→ **TO DO**
Write out all of the data again, exactly as it reads.

→ **DATA BELOW**
· · · ·
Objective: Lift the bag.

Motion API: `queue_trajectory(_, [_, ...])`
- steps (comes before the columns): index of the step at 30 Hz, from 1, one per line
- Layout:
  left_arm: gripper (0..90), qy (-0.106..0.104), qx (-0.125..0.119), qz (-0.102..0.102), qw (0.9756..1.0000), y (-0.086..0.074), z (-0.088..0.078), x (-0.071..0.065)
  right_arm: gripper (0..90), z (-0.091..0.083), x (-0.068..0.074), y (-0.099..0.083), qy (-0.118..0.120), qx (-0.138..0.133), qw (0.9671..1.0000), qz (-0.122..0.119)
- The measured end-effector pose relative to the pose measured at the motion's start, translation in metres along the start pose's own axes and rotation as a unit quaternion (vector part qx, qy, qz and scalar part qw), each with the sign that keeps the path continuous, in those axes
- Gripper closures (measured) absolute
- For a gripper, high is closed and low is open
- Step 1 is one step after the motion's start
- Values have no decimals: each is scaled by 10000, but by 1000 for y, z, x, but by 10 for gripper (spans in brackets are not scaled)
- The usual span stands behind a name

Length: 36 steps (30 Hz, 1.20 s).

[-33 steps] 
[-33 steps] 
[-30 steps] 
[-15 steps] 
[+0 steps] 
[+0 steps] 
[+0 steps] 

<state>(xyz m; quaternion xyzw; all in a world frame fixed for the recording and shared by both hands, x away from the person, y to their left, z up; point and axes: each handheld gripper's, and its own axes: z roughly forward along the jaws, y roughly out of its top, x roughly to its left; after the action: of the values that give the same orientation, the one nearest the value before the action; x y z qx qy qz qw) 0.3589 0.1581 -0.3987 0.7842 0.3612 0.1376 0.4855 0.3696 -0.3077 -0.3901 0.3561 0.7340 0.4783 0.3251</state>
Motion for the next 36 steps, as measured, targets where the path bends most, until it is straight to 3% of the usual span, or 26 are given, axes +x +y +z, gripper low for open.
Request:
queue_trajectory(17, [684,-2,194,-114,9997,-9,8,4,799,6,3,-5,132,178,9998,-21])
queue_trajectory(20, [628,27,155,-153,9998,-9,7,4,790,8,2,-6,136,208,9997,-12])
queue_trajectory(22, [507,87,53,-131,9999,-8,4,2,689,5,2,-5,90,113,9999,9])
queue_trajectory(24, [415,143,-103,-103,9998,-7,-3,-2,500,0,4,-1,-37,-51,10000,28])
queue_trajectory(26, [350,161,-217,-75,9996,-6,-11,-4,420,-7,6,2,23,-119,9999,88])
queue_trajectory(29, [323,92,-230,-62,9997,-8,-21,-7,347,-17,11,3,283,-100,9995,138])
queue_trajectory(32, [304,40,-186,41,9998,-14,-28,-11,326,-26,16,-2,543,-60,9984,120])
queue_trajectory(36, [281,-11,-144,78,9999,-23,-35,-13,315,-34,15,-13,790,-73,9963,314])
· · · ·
→ **WRITTEN ANSWER**
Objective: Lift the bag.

Motion API: `queue_trajectory(_, [_, ...])`
- steps (comes before the columns): index of the step at 30 Hz, from 1, one per line
- Layout:
  left_arm: gripper (0..90), qy (-0.106..0.104), qx (-0.125..0.119), qz (-0.102..0.102), qw (0.9756..1.0000), y (-0.086..0.074), z (-0.088..0.078), x (-0.071..0.065)
  right_arm: gripper (0..90), z (-0.091..0.083), x (-0.068..0.074), y (-0.099..0.083), qy (-0.118..0.120), qx (-0.138..0.133), qw (0.9671..1.0000), qz (-0.122..0.119)
- The measured end-effector pose relative to the pose measured at the motion's start, translation in metres along the start pose's own axes and rotation as a unit quaternion (vector part qx, qy, qz and scalar part qw), each with the sign that keeps the path continuous, in those axes
- Gripper closures (measured) absolute
- For a gripper, high is closed and low is open
- Step 1 is one step after the motion's start
- Values have no decimals: each is scaled by 10000, but by 1000 for y, z, x, but by 10 for gripper (spans in brackets are not scaled)
- The usual span stands behind a name

Length: 36 steps (30 Hz, 1.20 s).

[-33 steps] 
[-33 steps] 
[-30 steps] 
[-15 steps] 
[+0 steps] 
[+0 steps] 
[+0 steps] 

<state>(xyz m; quaternion xyzw; all in a world frame fixed for the recording and shared by both hands, x away from the person, y to their left, z up; point and axes: each handheld gripper's, and its own axes: z roughly forward along the jaws, y roughly out of its top, x roughly to its left; after the action: of the values that give the same orientation, the one nearest the value before the action; x y z qx qy qz qw) 0.3589 0.1581 -0.3987 0.7842 0.3612 0.1376 0.4855 0.3696 -0.3077 -0.3901 0.3561 0.7340 0.4783 0.3251</state>
Motion for the next 36 steps, as measured, targets where the path bends most, until it is straight to 3% of the usual span, or 26 are given, axes +x +y +z, gripper low for open.
Request:
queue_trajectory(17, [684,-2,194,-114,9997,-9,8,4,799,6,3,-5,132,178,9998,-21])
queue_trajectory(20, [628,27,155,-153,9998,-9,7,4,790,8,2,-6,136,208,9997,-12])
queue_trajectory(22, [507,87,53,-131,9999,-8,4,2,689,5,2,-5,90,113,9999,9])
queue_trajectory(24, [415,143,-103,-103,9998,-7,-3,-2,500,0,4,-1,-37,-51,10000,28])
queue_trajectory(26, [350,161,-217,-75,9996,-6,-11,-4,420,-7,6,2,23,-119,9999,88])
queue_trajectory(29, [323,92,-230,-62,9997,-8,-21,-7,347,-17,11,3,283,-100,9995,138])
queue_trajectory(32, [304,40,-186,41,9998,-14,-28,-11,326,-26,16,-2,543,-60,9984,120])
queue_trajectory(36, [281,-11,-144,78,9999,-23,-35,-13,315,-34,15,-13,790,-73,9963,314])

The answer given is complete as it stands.